NLP Basics
Applications:
- Spam filter
- Auto-complete when searching
- Auto-Correct
Related Topics:
- Sentiment analysis
- Topic Modeling
- Text classification
- Sentence segmentation or part-of-speech tagging
Naural Language Toolkit
NLTK for short. Suite of open-source tools created to make NLP processes in Python easier to build.
Structured Data and Unstructured Data
80% of business relevant information originates in unstructured form, primarily text.
Unstructured means:
- Binary data
- No delimiters
- No indication of rows
Regular Expressions
Text string for describing a search pattern.
[j-q]
searches all character between j and q.
[j-q]+
searches all characters between j and q, but can return multiple characters.
[0-9]+
searches all numbers between 0 and 9, can return multiple.
[j-q0-9]+
searches all numbers between 0 and 9 and characters bewteen j and q, can return multiple.
Why RegEx?
- Identify whitespace between words/tokens
- Identify delimiters or end-of-line escape charaters
- Removing punctuation or numbers from your text
- Cleaning HTML tags from text
Essentially, we want to use RegEx to tokenize/split the text into list that Python can understand.
Takeaways for re package
- methods for tokenizing
- findall()
- split()
- regexes for tokenizing
- ‘\w’ ‘\W’ words
- ‘\s’ ‘\S’ whitespaces
Machine Learning Pipeline
- Raw text - model can’t distinguish words
- Tokenize - tell the model what to look at
- Clean text - remove stop words/punctuation, stemming, etc.
- Vectorize - convert to numeric form
- Machine learning algorithm - fit/train model
- Spam filter - system to filter emails
Stemming
Process of reducing inflected words (or sometimes derived) to their word stem or root
Crudely chopping off the end of the word to leave only the base
Examples:
- stemming/stemmed –> stem
- electricity/electrical –> electr
- meanness/meaningful –> mean (wrong but this is the fact)
correct in most cases but NOT perfect.
Why?
- reduce the corpus of words
- explicitly correlates words with similar meanings
Stemmers
- Porter Stemmer (in this study)
- Snowball
- Lancaster
- Regex-based
Lemmatizing
Process of grouping together the inflected forms of a word so they can be analyzed as a single term, identified by the word’s lemma.
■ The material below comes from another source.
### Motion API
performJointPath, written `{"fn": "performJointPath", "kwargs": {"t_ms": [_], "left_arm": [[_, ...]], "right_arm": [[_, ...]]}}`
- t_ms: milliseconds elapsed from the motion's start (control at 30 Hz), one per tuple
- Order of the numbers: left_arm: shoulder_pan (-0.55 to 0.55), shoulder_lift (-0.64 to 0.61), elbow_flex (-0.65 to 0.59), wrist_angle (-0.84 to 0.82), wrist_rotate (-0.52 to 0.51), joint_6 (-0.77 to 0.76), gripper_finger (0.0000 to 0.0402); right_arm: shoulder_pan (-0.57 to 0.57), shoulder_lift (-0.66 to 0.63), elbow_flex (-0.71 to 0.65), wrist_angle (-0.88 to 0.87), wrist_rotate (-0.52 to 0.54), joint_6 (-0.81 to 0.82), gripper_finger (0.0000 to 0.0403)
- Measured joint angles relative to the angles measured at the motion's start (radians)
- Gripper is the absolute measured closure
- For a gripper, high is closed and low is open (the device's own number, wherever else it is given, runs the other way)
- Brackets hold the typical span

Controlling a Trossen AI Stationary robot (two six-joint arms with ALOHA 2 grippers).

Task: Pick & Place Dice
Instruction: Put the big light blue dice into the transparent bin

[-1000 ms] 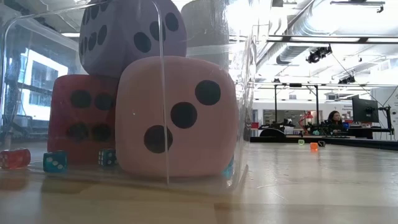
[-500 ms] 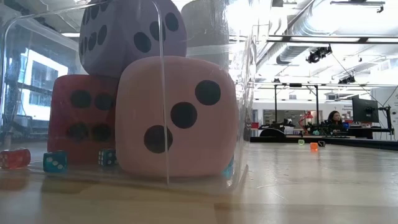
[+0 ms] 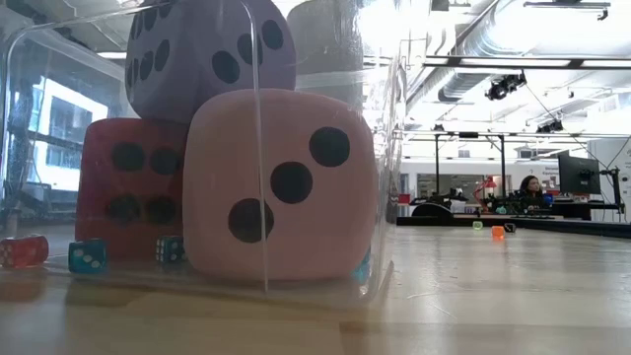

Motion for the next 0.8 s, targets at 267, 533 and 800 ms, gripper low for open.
{"fn": "performJointPath", "kwargs": {"t_ms": [267, 533, 800], "left_arm": [[0.010, 0.000, -0.017, -0.122, -0.152, -0.221, 0.0003], [0.026, 0.001, -0.018, -0.161, -0.058, -0.172, 0.0002], [0.126, -0.007, -0.018, -0.207, 0.017, -0.153, 0.0002]], "right_arm": [[0.000, 0.000, 0.000, 0.099, 0.008, -0.034, 0.0007], [-0.022, 0.000, 0.000, 0.199, 0.196, -0.141, 0.0007], [-0.104, -0.012, 0.000, 0.147, 0.076, -0.222, 0.0007]]}}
How is it different from stemming?
- both are to condense derived words into their base forms
- stemming is typically faster
- lemmatizing is typically more accurate
Vectorizing
Process of encoding text as integers to create feature vectors
Feature vector
An n-dimensional vector of numerical features that represent some object.
Why?
- Python only see strings, don’t know what the word represents for
- Raw text needs to be converted to numbers so that Python/algorithms can understand
Different types
- Count Vectorization
- N-grams
- Term frequency - inverse document frequency (TF-IDF)
Feature Engineering
Creating new features or transforming your existing features to get the most out of your data.
Creating New Features
- Length of text field
- percentage of characters that are pucntuation in the text
- percentage of characters that are capitalized
Transformations
- Power transformations (square, square root, etc…)
- standardizing data
Transformation Process
- Determine what range of exponents to test
- Apply each transformation to each value of your chosen feature
- use some criteria to determine which of the transformations yield the best distribution
Machine learning Algorithms
The field of study that gives computers the ability to learn without being explicitly programmed. - Arthur Samuel, 1959
Practice of using algorithms to parse data, learn from it, and then make a determination or prediction about something in the world. - NVIDA, 2016
- Supervised learning
- labeled, predict
- Unsupervised learning
- no label, derive structure
Cross-validation and evaluation
- Holdout test set
- K-fold cross-validation
- more robust than just 1 holdout test set
Evaluations
- accuracy = # predicted correctly / # total observations
- precision = # predicted as spam that are actually spam / # predicted as spam
- recall = # predicted as spam that are actually spam / # actually spam
Random forest
A type of ensemble method, which is a technique that creates multiple models and then combines them to produce better results than any of the single models individually.
Random forest combines a collection of decision trees and then aggregate the predictions of each tree to determine the final prediction.
Benefits:
- used for classification and regression
- easily handles outliers, missing values, etc
- accept various data type
- less likely to overfit
- output feature importance
Gradient Boosting
Also an ensemble method, which takes an iterative approach to combing weak learners to create a strong learner by focusing on mistakes of prior iterations.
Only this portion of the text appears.